L'attente du déjeuner nous avait fait prendre en patience notre station forcée au Bourguet; mais, en nous levant de table, nous trouvâmes notre réserve de résignation épuisée avec notre appétit. On agita sur toute la ligne la question du départ : coûte que coûte, il fallait être le soir même à Saint-Sauveur ou tout au moins à Isola.
Des gens envoyés en reconnaissance exprimèrent l'avis que nous pourrions, dans une heure ou deux, non reprendre notre voyage en carriole, mais passer à dos de mulets le torrent de Douans et la Tinée, en choisissant bien les endroits guéables. Mais il fallait pour cela que l'orage, qui paraissait calmé autour de nous, le fût aussi à la montagne.

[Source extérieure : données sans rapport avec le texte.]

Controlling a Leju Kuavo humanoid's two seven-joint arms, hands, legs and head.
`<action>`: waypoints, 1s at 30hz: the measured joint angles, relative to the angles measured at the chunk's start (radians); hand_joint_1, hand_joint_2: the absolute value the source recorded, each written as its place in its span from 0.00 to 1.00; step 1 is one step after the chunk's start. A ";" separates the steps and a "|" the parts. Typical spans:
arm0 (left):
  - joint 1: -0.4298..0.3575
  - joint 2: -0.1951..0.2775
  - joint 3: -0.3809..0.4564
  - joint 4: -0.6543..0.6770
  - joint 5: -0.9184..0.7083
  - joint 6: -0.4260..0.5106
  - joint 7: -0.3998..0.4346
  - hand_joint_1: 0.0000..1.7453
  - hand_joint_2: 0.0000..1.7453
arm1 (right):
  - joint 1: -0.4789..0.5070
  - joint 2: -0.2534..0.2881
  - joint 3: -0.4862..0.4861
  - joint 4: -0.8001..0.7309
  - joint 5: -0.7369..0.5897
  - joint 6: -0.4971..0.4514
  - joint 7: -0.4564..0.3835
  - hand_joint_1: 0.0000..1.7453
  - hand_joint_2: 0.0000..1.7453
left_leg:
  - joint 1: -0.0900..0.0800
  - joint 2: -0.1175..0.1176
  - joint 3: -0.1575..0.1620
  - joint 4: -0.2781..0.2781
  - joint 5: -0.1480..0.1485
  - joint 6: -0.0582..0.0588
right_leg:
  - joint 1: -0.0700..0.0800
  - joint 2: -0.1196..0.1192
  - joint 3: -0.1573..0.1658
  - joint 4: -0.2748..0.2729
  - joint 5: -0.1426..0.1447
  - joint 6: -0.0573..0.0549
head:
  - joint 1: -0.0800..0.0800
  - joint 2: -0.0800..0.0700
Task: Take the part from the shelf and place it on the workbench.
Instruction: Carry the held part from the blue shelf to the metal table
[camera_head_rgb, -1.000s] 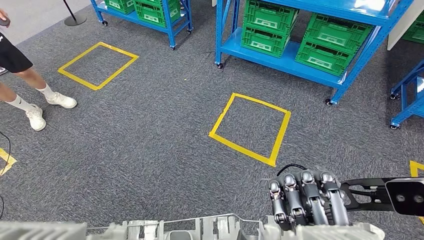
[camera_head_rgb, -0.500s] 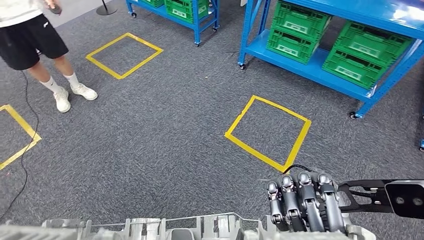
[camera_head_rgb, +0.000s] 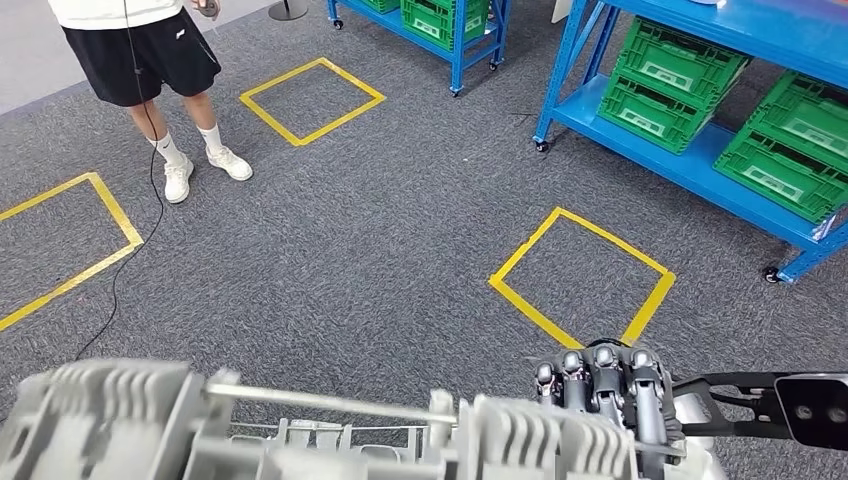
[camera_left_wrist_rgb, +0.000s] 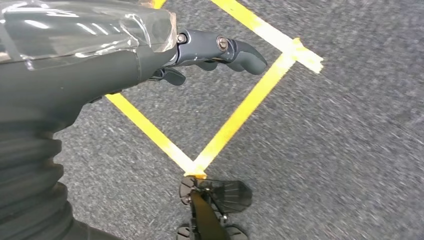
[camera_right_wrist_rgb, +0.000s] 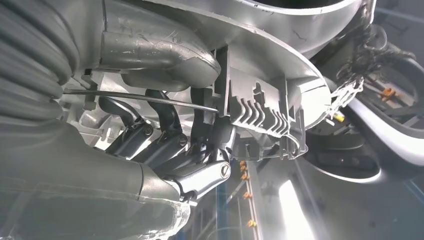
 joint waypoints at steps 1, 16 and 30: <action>0.001 -0.003 0.000 0.008 0.000 0.004 -0.004 0.00 1.00 | 0.004 0.000 -0.003 -0.004 0.001 -0.004 0.003 1.00 1.00 | 0.001 0.004 -0.003 0.003 -0.001 -0.005 | 0.000 -0.006 0.001 -0.002 0.002 -0.006 | 0.000 0.000; -0.021 -0.021 0.025 0.053 0.019 -0.008 -0.027 0.00 1.00 | 0.061 -0.002 -0.035 -0.025 0.007 -0.014 0.008 1.00 1.00 | -0.007 0.139 0.006 0.004 -0.019 0.006 | 0.013 -0.127 0.016 -0.009 -0.014 -0.004 | -0.007 0.000; -0.024 -0.031 0.042 0.059 0.060 -0.111 -0.008 0.00 1.00 | 0.051 -0.004 -0.042 -0.027 0.004 -0.009 0.006 1.00 1.00 | -0.005 -0.004 0.018 -0.010 -0.007 0.009 | 0.008 0.003 -0.007 -0.009 0.016 -0.002 | -0.001 0.000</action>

« Tout dépend de la Maïssetto, n'est-ce pas? mère! » — dit notre hôte avec bonne humeur.
— « La Maïssetto n'a rien de commun avec le vallon de Douans, vous ne pouvez pas l'ignorer, mon fils, — répondit gravement la bonne femme; — puisque les eaux qui portent son nom et qu'elle a fait un jour déborder, tombent dans la Roya, qui est tributaire de l'autre rive de la Tinée.
— « Qu'est-ce que cette Maïssetto? - nous écriâmes-nous à l'envi; — nous supplions qu'on nous présente la maïssetto.

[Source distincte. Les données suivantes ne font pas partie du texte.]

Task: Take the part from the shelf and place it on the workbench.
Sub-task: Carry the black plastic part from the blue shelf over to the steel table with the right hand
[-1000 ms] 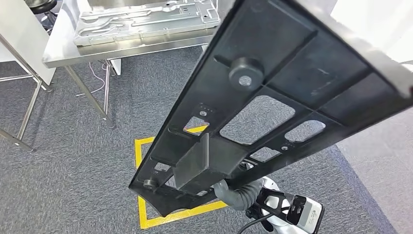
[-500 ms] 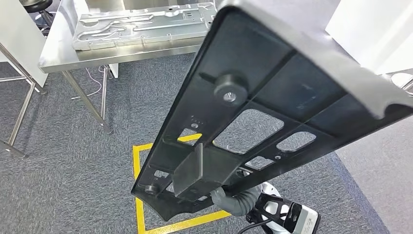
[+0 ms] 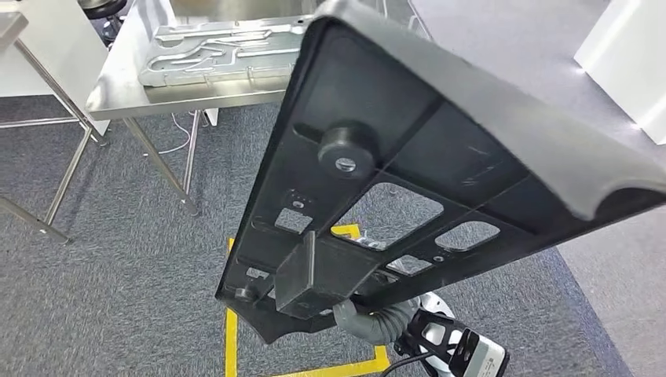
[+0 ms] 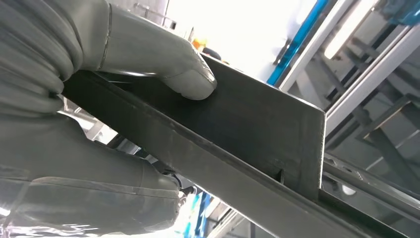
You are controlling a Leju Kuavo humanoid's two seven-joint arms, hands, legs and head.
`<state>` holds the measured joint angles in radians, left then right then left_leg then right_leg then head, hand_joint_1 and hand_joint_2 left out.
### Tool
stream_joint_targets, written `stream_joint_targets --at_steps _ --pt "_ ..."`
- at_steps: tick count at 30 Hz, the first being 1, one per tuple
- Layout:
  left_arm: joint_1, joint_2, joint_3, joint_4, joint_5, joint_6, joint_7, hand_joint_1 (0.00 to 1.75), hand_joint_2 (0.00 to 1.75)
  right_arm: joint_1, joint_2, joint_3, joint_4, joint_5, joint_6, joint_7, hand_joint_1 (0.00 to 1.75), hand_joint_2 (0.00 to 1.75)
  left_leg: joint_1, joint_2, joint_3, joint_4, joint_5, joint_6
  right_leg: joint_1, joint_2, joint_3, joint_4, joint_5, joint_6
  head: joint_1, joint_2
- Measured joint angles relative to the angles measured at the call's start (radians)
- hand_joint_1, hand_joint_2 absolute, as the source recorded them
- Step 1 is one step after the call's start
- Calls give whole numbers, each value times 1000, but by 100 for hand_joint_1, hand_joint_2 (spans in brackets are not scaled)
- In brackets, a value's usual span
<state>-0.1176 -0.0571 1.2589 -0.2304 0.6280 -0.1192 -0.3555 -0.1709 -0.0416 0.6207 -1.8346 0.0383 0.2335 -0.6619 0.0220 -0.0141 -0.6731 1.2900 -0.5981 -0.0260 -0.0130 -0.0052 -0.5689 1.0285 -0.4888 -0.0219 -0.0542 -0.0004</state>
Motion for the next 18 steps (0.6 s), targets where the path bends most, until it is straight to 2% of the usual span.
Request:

— « La maïssetto, — reprit l'infatigable conteuse, — n'était qu'une gamine de dix ans, dont la mère avait été reçue maissa, ou sorcière. Quand une mère de famille s'est une fois vendue au diable, c'est comme si elle lui avait cédé du même coup toutes ses filles nées ou à naître. Celles-ci, en échange de leur âme, obtiennent dès leur bas âge, un premier don de sorcellerie, qui leur permet de faire le mal avant la chute de leurs dents de lait.
« Voilà comment la maïssetto dont nous parlons, un jour que de petites camarades, bergères comme elle sur les pentes du mont Rionet, la mettaient au défi de montrer son pouvoir magique, avait su, à l'aide de certains signes cabalistiques et de certains mots hébreux qu'elle avait retenus, faire éclater un orage terrible au milieu d'un ciel serein.

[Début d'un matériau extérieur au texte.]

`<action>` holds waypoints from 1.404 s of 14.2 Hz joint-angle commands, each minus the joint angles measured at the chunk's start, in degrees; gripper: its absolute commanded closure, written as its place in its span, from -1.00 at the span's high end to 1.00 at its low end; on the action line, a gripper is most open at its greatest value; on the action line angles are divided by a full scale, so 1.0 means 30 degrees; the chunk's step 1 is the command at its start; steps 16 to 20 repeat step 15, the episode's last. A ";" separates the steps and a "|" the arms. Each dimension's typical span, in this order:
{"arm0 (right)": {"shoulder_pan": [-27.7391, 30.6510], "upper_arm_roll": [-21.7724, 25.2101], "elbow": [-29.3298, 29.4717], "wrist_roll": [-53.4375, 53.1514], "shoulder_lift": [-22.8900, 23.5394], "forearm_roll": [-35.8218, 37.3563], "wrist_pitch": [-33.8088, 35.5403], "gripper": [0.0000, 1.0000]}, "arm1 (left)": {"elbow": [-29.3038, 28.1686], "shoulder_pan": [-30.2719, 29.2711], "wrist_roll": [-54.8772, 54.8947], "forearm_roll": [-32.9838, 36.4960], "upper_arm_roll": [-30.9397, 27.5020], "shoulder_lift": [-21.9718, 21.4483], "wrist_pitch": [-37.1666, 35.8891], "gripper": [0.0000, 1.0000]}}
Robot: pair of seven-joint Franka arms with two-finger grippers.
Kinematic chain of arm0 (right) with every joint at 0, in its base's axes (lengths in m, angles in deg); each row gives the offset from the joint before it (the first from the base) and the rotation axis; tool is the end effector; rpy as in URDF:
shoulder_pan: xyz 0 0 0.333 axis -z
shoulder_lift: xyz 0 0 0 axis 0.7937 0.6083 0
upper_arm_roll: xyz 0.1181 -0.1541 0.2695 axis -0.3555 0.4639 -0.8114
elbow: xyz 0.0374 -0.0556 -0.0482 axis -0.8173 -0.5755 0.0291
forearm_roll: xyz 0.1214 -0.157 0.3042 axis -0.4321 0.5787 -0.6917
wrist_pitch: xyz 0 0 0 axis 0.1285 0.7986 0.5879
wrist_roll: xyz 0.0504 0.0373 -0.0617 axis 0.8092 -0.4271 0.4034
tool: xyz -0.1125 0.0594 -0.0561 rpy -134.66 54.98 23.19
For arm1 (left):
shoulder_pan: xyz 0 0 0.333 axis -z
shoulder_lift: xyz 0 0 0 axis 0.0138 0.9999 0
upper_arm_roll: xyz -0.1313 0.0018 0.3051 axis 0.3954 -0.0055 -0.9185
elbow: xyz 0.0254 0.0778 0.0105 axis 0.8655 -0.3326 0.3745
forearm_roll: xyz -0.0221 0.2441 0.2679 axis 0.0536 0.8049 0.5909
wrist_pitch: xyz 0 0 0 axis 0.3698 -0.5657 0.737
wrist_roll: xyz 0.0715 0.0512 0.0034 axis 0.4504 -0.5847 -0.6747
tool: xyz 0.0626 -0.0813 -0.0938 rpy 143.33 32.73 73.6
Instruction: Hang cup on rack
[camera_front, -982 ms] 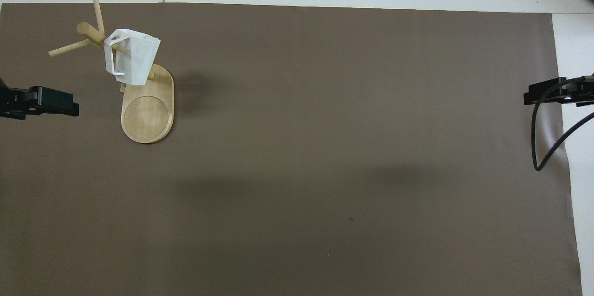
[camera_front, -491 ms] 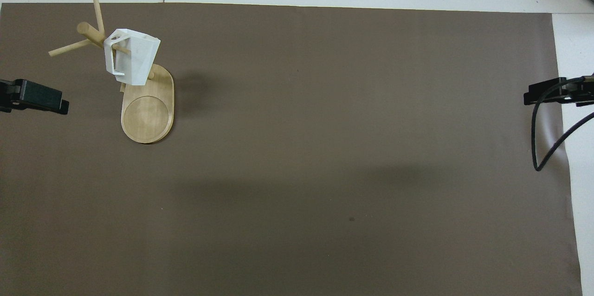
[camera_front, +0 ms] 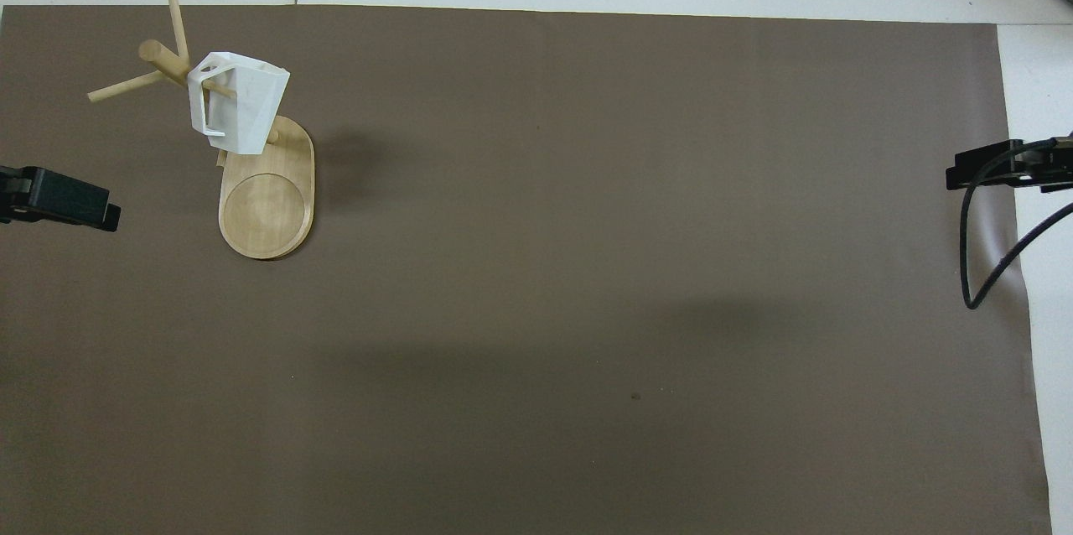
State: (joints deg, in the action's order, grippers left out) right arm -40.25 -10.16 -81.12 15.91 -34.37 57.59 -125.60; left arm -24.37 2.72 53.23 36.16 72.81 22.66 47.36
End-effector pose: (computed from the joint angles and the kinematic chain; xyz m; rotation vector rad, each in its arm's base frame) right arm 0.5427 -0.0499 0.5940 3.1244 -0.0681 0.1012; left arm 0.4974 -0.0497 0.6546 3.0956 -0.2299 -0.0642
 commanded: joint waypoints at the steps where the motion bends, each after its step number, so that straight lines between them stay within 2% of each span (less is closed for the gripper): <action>1: 0.0095 -0.0083 -0.0314 -0.0192 -0.0289 -0.0087 0.0022 1.00 | -0.0897 0.0206 0.0335 0.0613 -0.0094 -0.0638 -0.0539 1.00; 20: 0.0241 -0.0083 -0.0314 -0.0162 -0.0289 -0.0116 0.0051 1.00 | -0.2013 0.0089 0.0335 0.0555 -0.0153 -0.1196 0.0482 1.00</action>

« Grêlons et paquets d'eau, sans compter les coups de foudre, s'abattaient sur les épaules des bergerettes, assommaient leurs agneaux ou chevreaux, et faisaient déjà du pacage un marécage. Elles supplièrent donc l'aventurière de dompter les éléments qu'elle avait déchaînés.
« Qui fut alors bien embarrassée et penaude? Ce fut mademoiselle la maïssetto, qui s'apercevait, trop tard, qu'elle était loin d'être une maïssa consommée. Elle avait bien su invoquer Astaroth, la femme du diable, qui fait pleuvoir ; mais elle avait oublié la litanie à Belzébuth, le démon qui ferme, à son gré, les cataractes du ciel.
« Et il faut voir comment les cataractes du ciel, toujours ouvertes, avaient transformé le ruisselet descendant du mont Rionet à la Roya en un torrent impétueux, dont les flots bondissaient par cascades dans cette sage petite rivière, devenue tout à coup si grosse et si violente, qu'elle refoulait la Tinée elle-même hors de son large lit!
« La maïssa, en voyant flotter sans vie, parmi les troncs d'arbres, une telle foison d'agneaux et même de béliers ou de boucs cornus, se douta que sa fille avait fait quelque sottise dans les hauts lieux. En un clin d'œil, à cheval sur son balai magique, elle se transporta au milieu des bergerettes éplorées, et elle sut se faire obéir de Belzébuth, dont le souffle dissipa les nuages et sécha le sol, mais ne ressuscita point les pauvres moutons submergés.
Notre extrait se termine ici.